6. The flower bed rainwater centralized collection and reuse system according to claim 1, characterized in that: filter assembly (32) are including installation pole (321), coarse filtration layer (322) and essence layer (323), the shaft bottom position fixedly connected with mounting panel (33) of lift-well (31), installation pole (321) are vertical fixed connection on mounting panel (33), install first filter (34), second filter (35) and bearing board (36) from top to bottom in proper order on installation pole (321), it has the filtration pore to open respectively on first filter (34), second filter (35) and bearing board (36), coarse filtration layer (322) press from both sides tightly between first filter (34) and second filter (35), essence layer (323) press from both sides tightly between second filter (35) and bearing board (36).

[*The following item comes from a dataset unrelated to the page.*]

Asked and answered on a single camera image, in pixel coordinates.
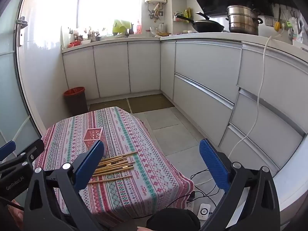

7. The flower bed rainwater centralized collection and reuse system according to claim 6, characterized in that: the inner side wall of the lifting well (31) is fixedly connected with a support ring (311) used for supporting a supporting plate (36), and the first filter plate (34) and the second filter plate (35) slide on the mounting rod (321).

8. The flower bed rainwater centralized collection and reuse system according to claim 7, characterized in that: the vertical through in axle center of installation pole (321) has removal hole (3211), the lateral wall of installation pole (321) is opened and is let position mouth (3212), let position mouth (3212) along the radial installation pole (321) that runs through of installation pole (321), it wears to be equipped with pressure strip (37) to slide on installation pole (321), pressure strip (37) compress tightly on first filter (34), fixedly connected with passes the go-between (371) that lets position mouth (3212) on pressure strip (37), tie tightly on go-between (371) and have receipts straining rope (38), receive straining rope (38) and wear out installation pole (321) downwards to wear out lift well (31) lateral wall and ground in proper order, be connected with the device that is used for receiving the receipts and take up straining rope (38) subaerial.